For the complete scenario and for the real experiments, the results were very similar to the previous simulation. In particular \(t_{{ total}}\) in the Optimized Strategy is always less then in the Negotiated Strategy. In addition, on a complete and real map the Optimized Strategy works better in term of total time. It is worth noting that the coordination and the performances within a sector are, in general, independent of the other sectors. Thus the complete behavior of the proposed methodology on the full map is approximately a linear combination of the local behavior within each sector.
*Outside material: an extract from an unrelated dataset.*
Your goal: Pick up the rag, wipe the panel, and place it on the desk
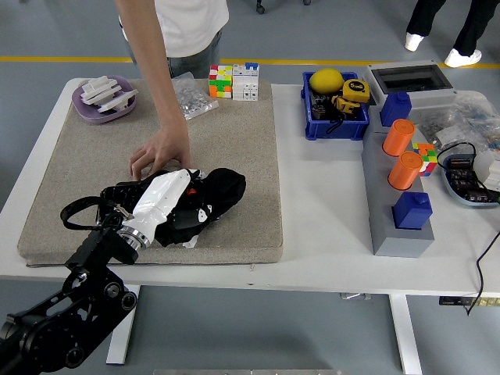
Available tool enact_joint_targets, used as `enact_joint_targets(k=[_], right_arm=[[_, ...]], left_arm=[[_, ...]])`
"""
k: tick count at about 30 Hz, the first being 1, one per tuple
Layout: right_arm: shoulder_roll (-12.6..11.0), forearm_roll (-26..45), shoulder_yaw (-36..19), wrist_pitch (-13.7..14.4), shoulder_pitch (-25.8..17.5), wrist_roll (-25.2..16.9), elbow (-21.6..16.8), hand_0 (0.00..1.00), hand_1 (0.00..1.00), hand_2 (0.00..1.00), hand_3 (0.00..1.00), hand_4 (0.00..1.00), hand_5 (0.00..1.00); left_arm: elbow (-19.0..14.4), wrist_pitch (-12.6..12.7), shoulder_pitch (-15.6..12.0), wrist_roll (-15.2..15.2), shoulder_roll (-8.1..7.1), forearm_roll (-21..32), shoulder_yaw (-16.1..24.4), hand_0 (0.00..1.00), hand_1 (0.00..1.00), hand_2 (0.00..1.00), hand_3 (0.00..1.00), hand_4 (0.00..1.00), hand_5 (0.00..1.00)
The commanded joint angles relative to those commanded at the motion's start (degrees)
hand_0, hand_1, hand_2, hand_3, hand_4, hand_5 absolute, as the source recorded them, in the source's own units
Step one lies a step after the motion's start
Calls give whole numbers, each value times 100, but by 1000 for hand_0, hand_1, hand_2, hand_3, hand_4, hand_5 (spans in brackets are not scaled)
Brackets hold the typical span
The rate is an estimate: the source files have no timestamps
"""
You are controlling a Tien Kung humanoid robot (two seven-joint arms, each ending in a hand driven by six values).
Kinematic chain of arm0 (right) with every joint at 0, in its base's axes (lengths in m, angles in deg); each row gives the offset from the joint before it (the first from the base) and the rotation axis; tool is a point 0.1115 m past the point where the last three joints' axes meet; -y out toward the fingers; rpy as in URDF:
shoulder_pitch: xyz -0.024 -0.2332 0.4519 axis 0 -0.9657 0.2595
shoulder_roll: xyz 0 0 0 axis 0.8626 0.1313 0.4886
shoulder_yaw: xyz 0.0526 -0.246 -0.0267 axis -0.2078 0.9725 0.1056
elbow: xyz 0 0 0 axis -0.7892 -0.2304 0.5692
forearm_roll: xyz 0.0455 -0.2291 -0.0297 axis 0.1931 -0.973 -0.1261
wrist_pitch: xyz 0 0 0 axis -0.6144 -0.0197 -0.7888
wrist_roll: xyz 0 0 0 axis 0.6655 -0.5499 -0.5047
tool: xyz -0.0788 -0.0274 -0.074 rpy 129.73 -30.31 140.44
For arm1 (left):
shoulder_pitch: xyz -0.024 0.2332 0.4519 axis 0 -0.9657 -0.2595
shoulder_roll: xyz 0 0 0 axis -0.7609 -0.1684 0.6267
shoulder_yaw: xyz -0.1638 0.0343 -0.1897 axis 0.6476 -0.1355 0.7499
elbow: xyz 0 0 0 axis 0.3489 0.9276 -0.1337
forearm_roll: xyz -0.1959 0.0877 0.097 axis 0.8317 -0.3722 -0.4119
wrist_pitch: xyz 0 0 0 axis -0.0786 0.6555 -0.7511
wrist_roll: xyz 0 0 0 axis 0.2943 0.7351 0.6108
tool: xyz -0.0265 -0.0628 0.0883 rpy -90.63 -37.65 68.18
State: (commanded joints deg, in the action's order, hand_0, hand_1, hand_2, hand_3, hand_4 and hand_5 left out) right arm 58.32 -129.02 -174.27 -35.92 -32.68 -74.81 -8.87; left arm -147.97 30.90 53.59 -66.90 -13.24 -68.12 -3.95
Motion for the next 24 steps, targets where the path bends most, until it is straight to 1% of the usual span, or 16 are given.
enact_joint_targets(k=[7,8,13,14,18,21,24], right_arm=[[2,-115,-119,-27,-6,-16,0,703,615,580,565,965,419],[2,-124,-131,-31,-8,-19,0,704,614,581,567,967,420],[2,-190,-200,-54,-12,-25,0,704,614,581,567,967,420],[3,-221,-234,-63,-14,-28,0,704,614,582,565,968,420],[9,-395,-403,-119,-29,-41,0,704,614,582,565,968,420],[15,-390,-401,-120,-33,-41,0,704,614,582,566,969,420],[18,-366,-376,-118,-32,-39,0,704,614,582,566,969,420]], left_arm=[[24,19,-159,3,-38,-95,368,276,264,538,495,207,2],[22,21,-181,4,-48,-98,416,302,321,539,497,213,2],[33,32,-305,3,-126,-126,620,302,321,539,497,213,2],[40,32,-332,3,-133,-136,664,294,347,540,501,231,2],[-4,26,-475,13,-139,-202,900,294,347,540,501,231,2],[-56,28,-560,17,-148,-255,1088,295,351,540,503,240,2],[-78,28,-589,18,-161,-269,1180,295,351,540,503,240,2]])
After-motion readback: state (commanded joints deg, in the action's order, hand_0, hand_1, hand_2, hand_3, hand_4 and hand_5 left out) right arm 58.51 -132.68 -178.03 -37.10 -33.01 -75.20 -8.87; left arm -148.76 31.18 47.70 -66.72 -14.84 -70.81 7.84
Lastly, Fig. 10 shows the difference between the total time between the two strategies increases as the number of AGVs increases. As more vehicles are added to the workspace, the bigger the difference between the total time of the two strategies. While the complexity of the scenario affects the total time, the Optimized Strategy consistently performs better in the presence of more agents. The experiments also show that the proposed method works well under realistic conditions, where noise and disturbances normally arise (e.g. localization, delay, etc.).

7 Conclusion

An optimized coordination strategy which aims at minimizing the time a fleet of AGVs takes to traverse different sectors has been proposed. The typical applicable scenario of such a strategy is an indoor environment for industrial applications like automated warehouses. The coordination problem among the vehicles is modeled as an optimization problem and a procedure was used to transform a non-linear and non-convex optimization problem into an equivalent quadratic program. Coordination is then achieved by efficiently solving the optimization problem in a centralized fashion within each sector of the warehouse and a set of optimal velocities is assigned to each vehicle.

Several simulations and real experiments validate the theoretical assertions and confirm the existence of solutions to the optimization problem. The method was compared to a decentralized negotiated strategy presented in a previous work. The negotiated strategy allowed AGVs to traverse through a desired sector in the environment while avoiding collisions with other AGVs in the same sector by assigning different priorities to each AGV. The experimental set-up provided a realistic validation scenario where real robots together with virtual ones move on the roadmap. Simulation and experimental results show that the proposed optimized strategy significantly outperforms the decentralized negotiated strategy.

In this paper, the problem of coordinating the motion of the AGVs on the higher layer was not considered, focusing on the coordination within each sector. While the coordination within each sector can be performed independently, the overall performance of the AGV fleet may depend on the interplay between inter-sector and intra-sector coordination and is a direction for future work. Nevertheless, the proposed strategy can be used to compliment any existing coordination strategy to further improve the overall system performance by smoothing out potential traffic congestions in high volume sectors that may arise from any system uncertainties that are difficult to model.

The method proposed in this paper aims at minimizing the sum of the travel times for all the AGVs. Future work will aim at considering different cost functions, comparing the obtained solutions in different scenarios.